Change Watch: The lame-duck session is about as good as it's going to get

With all appreciation due for the passage of START (thanks Sen. Kerry and Sen. Lugar),  the end of the cruel and ridiculous DADT policy (you, too, Sen. Reid and Sen. Lieberman), improved food safety, and watered-down health care for 9/11 responders, the extension of the Bush tax cuts makes clear that Congress is not ready to make the really tough decisions that would get the country moving again. As Kevin Drum wrote last month in Mother Jones (Willful Self Destruction 2010-11-30), "We need:
A big stimulus now aimed at infrastructure development. A credible plan to close the long-term deficit that acknowledges the need for tax increases to be part of the solution. A serious and sustained effort at reining in healthcare costs and broadening access. A collective decision to cut out the culture war nonsense and figure out how to improve our educational system with no more than modest spending increases. Real financial reform, not the weak tea of Dodd-Frank. Less spending on empire building and much, much more spending on real sustainable energy development and engineering.
Little to none of this will happen -- we'll be lucky to emerge from the next congress with Social Security and Medicare intact -- unless there is a revolutionary change in the way we conduct our political business. With Nancy Pelosi reduced to minority leader and the White House and the Senate dominated by conservatives and bogus pragmatists standing in the way of change, there is little hope of reversing our long, slow economic decline.

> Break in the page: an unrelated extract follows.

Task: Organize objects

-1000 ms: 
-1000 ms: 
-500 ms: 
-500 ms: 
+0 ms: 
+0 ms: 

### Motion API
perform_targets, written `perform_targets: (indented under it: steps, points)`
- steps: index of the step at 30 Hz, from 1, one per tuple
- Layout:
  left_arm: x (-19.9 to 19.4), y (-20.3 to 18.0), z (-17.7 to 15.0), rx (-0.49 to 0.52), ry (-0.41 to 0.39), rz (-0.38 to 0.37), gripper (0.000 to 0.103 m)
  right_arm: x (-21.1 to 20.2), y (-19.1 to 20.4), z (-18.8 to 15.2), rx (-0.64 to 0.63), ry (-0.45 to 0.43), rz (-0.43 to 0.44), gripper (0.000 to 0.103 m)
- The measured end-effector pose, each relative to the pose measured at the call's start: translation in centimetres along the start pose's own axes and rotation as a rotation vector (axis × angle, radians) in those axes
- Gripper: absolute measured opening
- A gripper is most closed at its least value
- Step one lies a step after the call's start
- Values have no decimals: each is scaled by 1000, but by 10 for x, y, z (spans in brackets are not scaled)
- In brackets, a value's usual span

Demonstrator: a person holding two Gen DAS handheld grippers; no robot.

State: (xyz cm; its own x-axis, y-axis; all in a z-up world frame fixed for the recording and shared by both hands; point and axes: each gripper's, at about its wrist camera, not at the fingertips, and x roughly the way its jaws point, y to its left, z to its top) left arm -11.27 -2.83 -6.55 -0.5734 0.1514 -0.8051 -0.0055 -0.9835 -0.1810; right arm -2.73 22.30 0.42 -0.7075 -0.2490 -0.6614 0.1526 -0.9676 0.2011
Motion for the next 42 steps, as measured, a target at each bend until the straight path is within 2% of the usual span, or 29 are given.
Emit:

Decline of the Empire: Bemused, bothered and bewildered by the American security state

A Canadian writer's take on the U.S.'s current level of dysfunction:
The tech sector is the only thing America has going for it these days. (Unless you count crumbling infrastructure, runaway debt, paralyzed government, or a trillion-dollar military bogged down in pointless faraway non-wars.) Unfortunately, the American government seems too dumb to realize this: so they maintain stupid visa laws, while ignoring smart alternatives; keep playing fast-and-loose, at best, with net neutrality; and, oh yes, plan to wiretap (and—thanks to Wikileaks—censor) the entire Internet, at great cost, apparently in the hope that bad guys will never discover the magic of public-key encryption.
The rest of the story: Letter From Canada: Why Is America So Furious About Wikileaks? by Jon Evans (TechCrunch 2010-12-11).

Politics: The Obama-McConnell tax plan

"The tax cut deal rewards Republican obstructionism by giving the wealthy the tax breaks they demanded. It throws away precious resources needed for investments in jobs and our economy on upper income tax cuts that will do very little to propel economic growth—setting up excuses for the deficit hypocrites to argue for even more cuts to programs serving working families. It lards the tax cuts for the top 2 percent with an indefensible cut in the estate tax – giving yet another bonus to the super-rich. Taken together, this package locks in the growing income inequality that has plagued our country for at least another two years – and quite possibly much longer.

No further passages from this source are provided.